======== Records for the task

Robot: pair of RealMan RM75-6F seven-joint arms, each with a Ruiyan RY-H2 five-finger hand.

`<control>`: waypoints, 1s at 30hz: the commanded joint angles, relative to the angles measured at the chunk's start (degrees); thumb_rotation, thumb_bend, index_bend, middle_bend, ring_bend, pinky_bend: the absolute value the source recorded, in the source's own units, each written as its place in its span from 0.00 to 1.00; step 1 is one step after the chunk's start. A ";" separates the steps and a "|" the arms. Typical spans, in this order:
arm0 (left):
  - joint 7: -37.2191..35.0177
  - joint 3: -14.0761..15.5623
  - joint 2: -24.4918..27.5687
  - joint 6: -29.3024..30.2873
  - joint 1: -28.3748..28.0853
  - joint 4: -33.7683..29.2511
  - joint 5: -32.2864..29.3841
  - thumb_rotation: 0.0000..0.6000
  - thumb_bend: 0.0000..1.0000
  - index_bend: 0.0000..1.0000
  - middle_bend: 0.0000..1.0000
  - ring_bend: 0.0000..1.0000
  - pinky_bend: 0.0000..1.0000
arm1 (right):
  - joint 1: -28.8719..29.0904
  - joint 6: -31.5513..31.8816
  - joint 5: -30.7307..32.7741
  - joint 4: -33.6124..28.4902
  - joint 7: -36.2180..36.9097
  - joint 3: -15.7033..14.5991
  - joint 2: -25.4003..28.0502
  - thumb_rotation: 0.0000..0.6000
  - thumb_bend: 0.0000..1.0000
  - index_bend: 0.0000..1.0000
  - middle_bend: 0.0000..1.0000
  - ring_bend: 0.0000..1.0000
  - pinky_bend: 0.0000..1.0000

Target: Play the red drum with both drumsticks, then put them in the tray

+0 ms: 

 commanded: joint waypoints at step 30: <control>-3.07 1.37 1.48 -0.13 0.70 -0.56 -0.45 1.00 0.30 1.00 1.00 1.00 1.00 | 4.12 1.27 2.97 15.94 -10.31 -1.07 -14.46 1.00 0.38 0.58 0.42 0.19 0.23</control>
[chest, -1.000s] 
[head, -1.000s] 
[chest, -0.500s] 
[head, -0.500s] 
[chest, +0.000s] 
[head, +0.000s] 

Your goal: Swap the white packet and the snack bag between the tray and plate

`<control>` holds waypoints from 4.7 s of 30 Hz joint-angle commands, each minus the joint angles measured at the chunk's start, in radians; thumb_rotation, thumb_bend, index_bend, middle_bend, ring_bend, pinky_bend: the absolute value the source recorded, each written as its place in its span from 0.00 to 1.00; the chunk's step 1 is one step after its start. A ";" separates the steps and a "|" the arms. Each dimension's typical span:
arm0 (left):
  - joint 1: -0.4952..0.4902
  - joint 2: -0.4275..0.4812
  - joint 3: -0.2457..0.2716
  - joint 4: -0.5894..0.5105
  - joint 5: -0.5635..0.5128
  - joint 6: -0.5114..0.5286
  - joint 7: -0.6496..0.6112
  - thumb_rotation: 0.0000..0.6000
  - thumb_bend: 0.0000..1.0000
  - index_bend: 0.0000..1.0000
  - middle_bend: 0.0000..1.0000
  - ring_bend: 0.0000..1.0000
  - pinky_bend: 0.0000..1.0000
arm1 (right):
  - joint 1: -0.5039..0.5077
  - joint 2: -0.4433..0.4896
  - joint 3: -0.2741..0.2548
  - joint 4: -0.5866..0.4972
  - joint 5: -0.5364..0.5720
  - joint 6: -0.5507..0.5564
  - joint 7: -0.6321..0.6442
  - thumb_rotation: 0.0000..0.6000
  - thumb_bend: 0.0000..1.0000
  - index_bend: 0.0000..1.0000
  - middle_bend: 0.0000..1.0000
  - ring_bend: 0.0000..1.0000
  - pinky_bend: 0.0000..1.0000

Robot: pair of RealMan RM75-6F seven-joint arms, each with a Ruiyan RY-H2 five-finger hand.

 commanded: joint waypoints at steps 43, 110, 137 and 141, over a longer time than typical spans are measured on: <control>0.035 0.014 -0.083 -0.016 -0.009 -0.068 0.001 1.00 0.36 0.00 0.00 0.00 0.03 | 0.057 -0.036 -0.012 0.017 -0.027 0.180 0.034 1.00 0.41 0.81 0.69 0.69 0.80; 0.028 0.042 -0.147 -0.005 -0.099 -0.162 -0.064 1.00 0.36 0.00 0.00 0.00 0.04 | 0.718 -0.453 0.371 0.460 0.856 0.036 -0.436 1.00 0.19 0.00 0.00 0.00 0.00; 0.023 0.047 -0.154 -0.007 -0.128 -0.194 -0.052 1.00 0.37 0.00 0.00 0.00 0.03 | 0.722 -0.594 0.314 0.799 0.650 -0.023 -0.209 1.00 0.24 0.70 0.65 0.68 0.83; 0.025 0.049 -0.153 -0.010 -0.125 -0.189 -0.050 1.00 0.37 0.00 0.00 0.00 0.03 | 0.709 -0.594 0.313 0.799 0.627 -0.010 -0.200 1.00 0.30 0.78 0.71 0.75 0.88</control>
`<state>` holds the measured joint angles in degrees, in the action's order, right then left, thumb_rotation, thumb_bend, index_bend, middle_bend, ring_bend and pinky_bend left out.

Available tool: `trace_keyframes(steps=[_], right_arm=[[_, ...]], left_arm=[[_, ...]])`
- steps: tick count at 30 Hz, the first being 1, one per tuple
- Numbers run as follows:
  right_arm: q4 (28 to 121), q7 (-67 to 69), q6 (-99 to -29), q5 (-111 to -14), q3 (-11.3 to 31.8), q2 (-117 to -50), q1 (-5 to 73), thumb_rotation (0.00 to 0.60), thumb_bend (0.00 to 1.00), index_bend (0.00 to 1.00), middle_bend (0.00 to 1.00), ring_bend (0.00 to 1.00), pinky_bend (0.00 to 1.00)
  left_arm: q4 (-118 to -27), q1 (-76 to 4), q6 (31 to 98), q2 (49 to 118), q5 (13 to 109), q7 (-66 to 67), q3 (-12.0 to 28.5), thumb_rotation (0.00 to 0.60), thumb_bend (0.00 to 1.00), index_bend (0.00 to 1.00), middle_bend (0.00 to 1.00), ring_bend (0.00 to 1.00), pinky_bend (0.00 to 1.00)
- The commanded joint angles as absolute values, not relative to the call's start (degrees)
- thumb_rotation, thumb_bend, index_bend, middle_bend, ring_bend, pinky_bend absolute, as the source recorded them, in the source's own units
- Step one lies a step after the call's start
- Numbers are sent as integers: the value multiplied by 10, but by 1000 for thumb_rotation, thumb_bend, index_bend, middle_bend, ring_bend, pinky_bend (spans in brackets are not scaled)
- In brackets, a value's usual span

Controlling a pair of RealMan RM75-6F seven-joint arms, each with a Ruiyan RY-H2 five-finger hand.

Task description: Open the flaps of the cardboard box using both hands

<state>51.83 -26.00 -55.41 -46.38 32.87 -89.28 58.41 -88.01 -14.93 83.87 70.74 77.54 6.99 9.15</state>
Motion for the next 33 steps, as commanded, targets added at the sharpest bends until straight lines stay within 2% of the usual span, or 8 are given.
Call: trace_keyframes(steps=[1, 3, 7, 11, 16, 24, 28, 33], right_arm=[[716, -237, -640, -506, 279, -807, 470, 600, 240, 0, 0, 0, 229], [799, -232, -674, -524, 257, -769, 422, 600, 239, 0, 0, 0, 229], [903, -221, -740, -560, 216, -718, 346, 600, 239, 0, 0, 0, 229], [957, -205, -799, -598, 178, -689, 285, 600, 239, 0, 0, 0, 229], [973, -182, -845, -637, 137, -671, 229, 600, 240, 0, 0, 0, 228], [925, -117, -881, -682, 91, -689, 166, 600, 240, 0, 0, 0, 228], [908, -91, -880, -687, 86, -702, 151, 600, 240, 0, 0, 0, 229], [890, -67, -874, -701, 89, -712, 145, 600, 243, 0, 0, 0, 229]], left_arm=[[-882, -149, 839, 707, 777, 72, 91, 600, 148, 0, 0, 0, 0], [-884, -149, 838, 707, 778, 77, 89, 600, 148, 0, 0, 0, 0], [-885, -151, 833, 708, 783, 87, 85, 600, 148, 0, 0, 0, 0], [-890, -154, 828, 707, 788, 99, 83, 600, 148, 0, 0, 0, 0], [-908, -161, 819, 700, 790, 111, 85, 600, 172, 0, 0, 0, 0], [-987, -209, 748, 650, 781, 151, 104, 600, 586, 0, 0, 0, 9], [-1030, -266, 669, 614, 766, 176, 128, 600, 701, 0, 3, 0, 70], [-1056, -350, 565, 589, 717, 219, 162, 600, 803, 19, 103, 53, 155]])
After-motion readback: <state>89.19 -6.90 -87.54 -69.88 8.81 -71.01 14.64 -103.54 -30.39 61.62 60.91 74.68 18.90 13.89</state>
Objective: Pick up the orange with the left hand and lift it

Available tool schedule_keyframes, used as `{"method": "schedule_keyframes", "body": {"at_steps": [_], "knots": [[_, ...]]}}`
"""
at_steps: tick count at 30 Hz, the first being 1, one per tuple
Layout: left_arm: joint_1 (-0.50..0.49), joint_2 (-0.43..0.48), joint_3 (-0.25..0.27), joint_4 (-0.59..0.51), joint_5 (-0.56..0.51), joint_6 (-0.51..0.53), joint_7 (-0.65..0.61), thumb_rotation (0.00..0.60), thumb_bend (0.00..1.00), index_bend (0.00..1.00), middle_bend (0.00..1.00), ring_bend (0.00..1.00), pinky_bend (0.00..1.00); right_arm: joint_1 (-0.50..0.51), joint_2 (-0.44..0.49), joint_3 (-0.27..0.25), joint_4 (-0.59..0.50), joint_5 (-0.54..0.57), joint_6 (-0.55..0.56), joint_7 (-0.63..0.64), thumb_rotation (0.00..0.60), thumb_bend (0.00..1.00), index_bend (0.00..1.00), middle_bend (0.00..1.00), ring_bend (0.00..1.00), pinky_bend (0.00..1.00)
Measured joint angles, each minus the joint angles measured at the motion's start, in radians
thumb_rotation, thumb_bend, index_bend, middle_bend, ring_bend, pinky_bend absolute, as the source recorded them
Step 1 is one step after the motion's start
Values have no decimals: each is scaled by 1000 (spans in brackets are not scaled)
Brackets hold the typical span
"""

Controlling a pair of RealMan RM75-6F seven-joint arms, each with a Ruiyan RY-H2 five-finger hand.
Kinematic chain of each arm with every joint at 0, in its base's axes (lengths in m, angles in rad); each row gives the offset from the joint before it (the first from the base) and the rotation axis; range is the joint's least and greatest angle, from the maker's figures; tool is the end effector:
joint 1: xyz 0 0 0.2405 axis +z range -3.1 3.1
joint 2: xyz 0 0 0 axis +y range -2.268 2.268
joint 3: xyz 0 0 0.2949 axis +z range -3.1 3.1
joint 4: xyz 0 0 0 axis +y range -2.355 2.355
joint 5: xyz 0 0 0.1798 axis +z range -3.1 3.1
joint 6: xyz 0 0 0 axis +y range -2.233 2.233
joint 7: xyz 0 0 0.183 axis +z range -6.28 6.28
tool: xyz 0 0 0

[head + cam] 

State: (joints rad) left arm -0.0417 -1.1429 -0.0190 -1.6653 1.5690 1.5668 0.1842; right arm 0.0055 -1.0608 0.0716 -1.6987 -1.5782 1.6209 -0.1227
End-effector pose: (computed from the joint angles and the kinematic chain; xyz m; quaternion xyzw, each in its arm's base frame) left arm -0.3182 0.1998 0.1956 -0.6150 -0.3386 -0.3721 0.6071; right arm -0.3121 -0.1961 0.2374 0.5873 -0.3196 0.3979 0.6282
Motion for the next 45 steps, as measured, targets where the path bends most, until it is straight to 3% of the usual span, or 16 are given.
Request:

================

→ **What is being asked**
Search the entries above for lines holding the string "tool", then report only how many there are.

→ **Output**
4